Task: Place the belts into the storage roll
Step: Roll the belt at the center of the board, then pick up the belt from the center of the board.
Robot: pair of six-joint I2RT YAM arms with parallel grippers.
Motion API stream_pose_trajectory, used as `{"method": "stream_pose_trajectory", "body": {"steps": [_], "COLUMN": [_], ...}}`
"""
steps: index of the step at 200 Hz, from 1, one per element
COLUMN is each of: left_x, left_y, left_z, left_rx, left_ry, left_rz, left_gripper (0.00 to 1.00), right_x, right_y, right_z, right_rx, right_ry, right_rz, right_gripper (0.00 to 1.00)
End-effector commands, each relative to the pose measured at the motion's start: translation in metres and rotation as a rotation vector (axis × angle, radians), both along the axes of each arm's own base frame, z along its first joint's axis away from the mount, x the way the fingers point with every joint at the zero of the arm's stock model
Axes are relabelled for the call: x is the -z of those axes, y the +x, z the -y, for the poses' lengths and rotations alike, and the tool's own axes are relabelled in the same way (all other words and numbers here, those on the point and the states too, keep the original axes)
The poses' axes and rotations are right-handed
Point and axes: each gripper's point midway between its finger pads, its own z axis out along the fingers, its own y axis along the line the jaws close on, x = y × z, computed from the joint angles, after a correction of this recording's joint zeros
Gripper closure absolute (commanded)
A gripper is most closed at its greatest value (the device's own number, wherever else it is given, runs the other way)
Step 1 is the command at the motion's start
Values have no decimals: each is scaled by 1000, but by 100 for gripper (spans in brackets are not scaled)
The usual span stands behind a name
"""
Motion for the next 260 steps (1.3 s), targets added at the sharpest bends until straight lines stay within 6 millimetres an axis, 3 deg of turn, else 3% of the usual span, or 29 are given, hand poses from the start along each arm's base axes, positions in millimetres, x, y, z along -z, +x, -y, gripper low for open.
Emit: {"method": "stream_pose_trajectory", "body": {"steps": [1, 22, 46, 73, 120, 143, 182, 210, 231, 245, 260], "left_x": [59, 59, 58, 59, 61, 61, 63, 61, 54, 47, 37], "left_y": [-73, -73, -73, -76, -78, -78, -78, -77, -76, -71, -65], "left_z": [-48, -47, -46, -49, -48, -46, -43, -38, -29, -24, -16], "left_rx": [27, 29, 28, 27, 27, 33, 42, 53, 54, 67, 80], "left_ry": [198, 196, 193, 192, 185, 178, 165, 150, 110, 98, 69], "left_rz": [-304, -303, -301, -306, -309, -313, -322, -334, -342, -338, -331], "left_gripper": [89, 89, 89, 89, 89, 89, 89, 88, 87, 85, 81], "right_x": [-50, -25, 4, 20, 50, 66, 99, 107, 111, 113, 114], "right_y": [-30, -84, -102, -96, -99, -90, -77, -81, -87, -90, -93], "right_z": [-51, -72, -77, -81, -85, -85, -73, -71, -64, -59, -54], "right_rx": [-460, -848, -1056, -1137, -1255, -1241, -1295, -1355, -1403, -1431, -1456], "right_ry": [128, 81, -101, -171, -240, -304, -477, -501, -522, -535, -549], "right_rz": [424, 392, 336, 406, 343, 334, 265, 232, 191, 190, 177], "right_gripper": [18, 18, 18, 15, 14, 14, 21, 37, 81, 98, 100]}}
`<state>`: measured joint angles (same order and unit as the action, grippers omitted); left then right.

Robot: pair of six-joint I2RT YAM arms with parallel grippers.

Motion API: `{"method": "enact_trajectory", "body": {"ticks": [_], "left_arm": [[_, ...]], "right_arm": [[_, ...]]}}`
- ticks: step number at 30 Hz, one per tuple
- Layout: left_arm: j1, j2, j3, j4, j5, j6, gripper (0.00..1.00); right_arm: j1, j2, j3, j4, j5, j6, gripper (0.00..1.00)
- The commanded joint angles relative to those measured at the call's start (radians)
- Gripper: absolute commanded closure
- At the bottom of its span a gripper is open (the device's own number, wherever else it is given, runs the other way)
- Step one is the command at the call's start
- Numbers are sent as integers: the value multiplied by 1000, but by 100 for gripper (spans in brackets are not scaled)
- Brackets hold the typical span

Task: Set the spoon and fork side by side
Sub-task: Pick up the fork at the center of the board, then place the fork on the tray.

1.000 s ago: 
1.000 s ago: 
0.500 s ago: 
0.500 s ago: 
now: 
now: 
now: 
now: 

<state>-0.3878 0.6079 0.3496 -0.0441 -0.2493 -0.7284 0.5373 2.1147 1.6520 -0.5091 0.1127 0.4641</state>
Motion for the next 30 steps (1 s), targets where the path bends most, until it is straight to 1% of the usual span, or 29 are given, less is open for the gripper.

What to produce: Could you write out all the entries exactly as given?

Result for this task:
Task: Place the belts into the storage roll
Step: Roll the belt at the center of the board, then pick up the belt from the center of the board.
Robot: pair of six-joint I2RT YAM arms with parallel grippers.
Motion API stream_pose_trajectory, used as `{"method": "stream_pose_trajectory", "body": {"steps": [_], "COLUMN": [_], ...}}`
"""
steps: index of the step at 200 Hz, from 1, one per element
COLUMN is each of: left_x, left_y, left_z, left_rx, left_ry, left_rz, left_gripper (0.00 to 1.00), right_x, right_y, right_z, right_rx, right_ry, right_rz, right_gripper (0.00 to 1.00)
End-effector commands, each relative to the pose measured at the motion's start: translation in metres and rotation as a rotation vector (axis × angle, radians), both along the axes of each arm's own base frame, z along its first joint's axis away from the mount, x the way the fingers point with every joint at the zero of the arm's stock model
Axes are relabelled for the call: x is the -z of those axes, y the +x, z the -y, for the poses' lengths and rotations alike, and the tool's own axes are relabelled in the same way (all other words and numbers here, those on the point and the states too, keep the original axes)
The poses' axes and rotations are right-handed
Point and axes: each gripper's point midway between its finger pads, its own z axis out along the fingers, its own y axis along the line the jaws close on, x = y × z, computed from the joint angles, after a correction of this recording's joint zeros
Gripper closure absolute (commanded)
A gripper is most closed at its greatest value (the device's own number, wherever else it is given, runs the other way)
Step 1 is the command at the motion's start
Values have no decimals: each is scaled by 1000, but by 100 for gripper (spans in brackets are not scaled)
The usual span stands behind a name
"""
Motion for the next 260 steps (1.3 s), targets added at the sharpest bends until straight lines stay within 6 millimetres an axis, 3 deg of turn, else 3% of the usual span, or 29 are given, hand poses from the start along each arm's base axes, positions in millimetres, x, y, z along -z, +x, -y, gripper low for open.
Emit: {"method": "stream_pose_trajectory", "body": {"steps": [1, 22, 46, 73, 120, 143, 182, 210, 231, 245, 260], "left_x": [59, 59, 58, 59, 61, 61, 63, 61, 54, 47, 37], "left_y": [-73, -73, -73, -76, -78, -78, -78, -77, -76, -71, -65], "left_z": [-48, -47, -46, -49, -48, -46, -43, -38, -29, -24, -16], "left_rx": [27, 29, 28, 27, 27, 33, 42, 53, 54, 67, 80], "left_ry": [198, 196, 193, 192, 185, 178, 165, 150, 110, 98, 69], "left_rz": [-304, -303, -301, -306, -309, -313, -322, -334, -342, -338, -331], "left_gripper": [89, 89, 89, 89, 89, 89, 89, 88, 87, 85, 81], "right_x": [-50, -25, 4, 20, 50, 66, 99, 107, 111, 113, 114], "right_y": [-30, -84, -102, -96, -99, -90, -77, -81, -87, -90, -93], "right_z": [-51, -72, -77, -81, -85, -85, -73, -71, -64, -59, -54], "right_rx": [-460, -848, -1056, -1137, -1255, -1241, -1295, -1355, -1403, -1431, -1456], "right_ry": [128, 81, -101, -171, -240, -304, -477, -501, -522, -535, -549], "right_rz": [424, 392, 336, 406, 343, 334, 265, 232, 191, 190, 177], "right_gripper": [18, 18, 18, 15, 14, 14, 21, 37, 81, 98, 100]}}
`<state>`: measured joint angles (same order and unit as the action, grippers omitted); left then right.

Robot: pair of six-joint I2RT YAM arms with parallel grippers.

Motion API: `{"method": "enact_trajectory", "body": {"ticks": [_], "left_arm": [[_, ...]], "right_arm": [[_, ...]]}}`
- ticks: step number at 30 Hz, one per tuple
- Layout: left_arm: j1, j2, j3, j4, j5, j6, gripper (0.00..1.00); right_arm: j1, j2, j3, j4, j5, j6, gripper (0.00..1.00)
- The commanded joint angles relative to those measured at the call's start (radians)
- Gripper: absolute commanded closure
- At the bottom of its span a gripper is open (the device's own number, wherever else it is given, runs the other way)
- Step one is the command at the call's start
- Numbers are sent as integers: the value multiplied by 1000, but by 100 for gripper (spans in brackets are not scaled)
- Brackets hold the typical span

Task: Set the spoon and fork side by side
Sub-task: Pick up the fork at the center of the board, then place the fork on the tray.

1.000 s ago: 
1.000 s ago: 
0.500 s ago: 
0.500 s ago: 
now: 
now: 
now: 
now: 

<state>-0.3878 0.6079 0.3496 -0.0441 -0.2493 -0.7284 0.5373 2.1147 1.6520 -0.5091 0.1127 0.4641</state>
Motion for the next 30 steps (1 s), targets where the path bends most, until it is straight to 1% of the usual span, or 29 are given, less is open for the gripper.

What the answer needed to say has been said.